The framework itself is not doing stupid shit.


❗ Where Cost Actually Comes From (Real Talk)

If your game is slow, it’s usually NOT this system.

It’s:

  • ❌ Too many rules (design issue)
  • ❌ Expensive logic inside custom rules
  • ❌ Per-frame UI updates (biggest offender)
  • ❌ Bad usage patterns (spam, polling, unnecessary calls)

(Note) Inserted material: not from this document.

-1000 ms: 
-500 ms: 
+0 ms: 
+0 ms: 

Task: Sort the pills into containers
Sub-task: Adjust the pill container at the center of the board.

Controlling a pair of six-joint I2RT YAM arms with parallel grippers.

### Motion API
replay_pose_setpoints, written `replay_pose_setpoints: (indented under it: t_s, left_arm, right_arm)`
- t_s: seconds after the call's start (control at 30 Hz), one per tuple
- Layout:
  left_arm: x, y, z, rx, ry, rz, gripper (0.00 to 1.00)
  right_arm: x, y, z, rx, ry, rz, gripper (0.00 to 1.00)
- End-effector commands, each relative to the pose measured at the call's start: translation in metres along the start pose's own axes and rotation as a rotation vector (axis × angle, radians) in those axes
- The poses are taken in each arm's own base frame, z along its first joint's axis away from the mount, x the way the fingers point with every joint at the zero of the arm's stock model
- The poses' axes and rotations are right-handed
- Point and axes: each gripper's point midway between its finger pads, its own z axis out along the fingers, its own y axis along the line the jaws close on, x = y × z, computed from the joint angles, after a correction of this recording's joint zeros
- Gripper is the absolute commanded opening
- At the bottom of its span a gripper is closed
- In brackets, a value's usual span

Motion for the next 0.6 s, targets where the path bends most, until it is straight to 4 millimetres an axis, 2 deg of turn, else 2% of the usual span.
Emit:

👉 These diagnostics help prove that.


❌ What This Is NOT

Let’s be crystal clear:

  • ❌ Not a benchmark
  • ❌ Not representative of real gameplay
  • ❌ Not proof your game will perform well
  • ❌ Not comparable across different projects or hardware

If you treat this like a benchmark, you’re lying to yourself.


🕹️ How to Use

  1. Create an empty scene
  2. Add a diagnostics script (HealthPerfSmoke or HealthRulePerfSmoke)
  3. Press Play
  4. Open the Profiler (CPU + Timeline + GC)
  5. Adjust:

  6. instance count

  7. calls per burst
  8. rule counts (rule test only)
  9. spread vs single target
  10. burst mode

Watch for:

  • CPU spikes
  • GC allocations
  • frame time stability

⚠️ Practical Advice

  • Start small before going stupid high
  • Use BurstOncePerSecond for readable profiling
  • Always test in isolation first
  • Then test inside your real game

👉 If it’s fast here but slow in your game:

your game is the problem — not the system


🧩 Support Boundary

These scripts:

  • may change or be removed at any time
  • are not covered by compatibility guarantees
  • are provided "as-is" for investigation purposes

✅ Key Takeaway

These are smoke tests, not benchmarks.

They tell you if something is obviously wrong.

They do NOT tell you everything is right.


💬 Final Reality Check

If you can hammer:

  • tens of thousands of calls
  • across hundreds of instances
  • with multiple rules
  • at zero allocations

…and it still behaves?

👉 The core system is solid.

Anything that breaks after that is on usage — not the framework.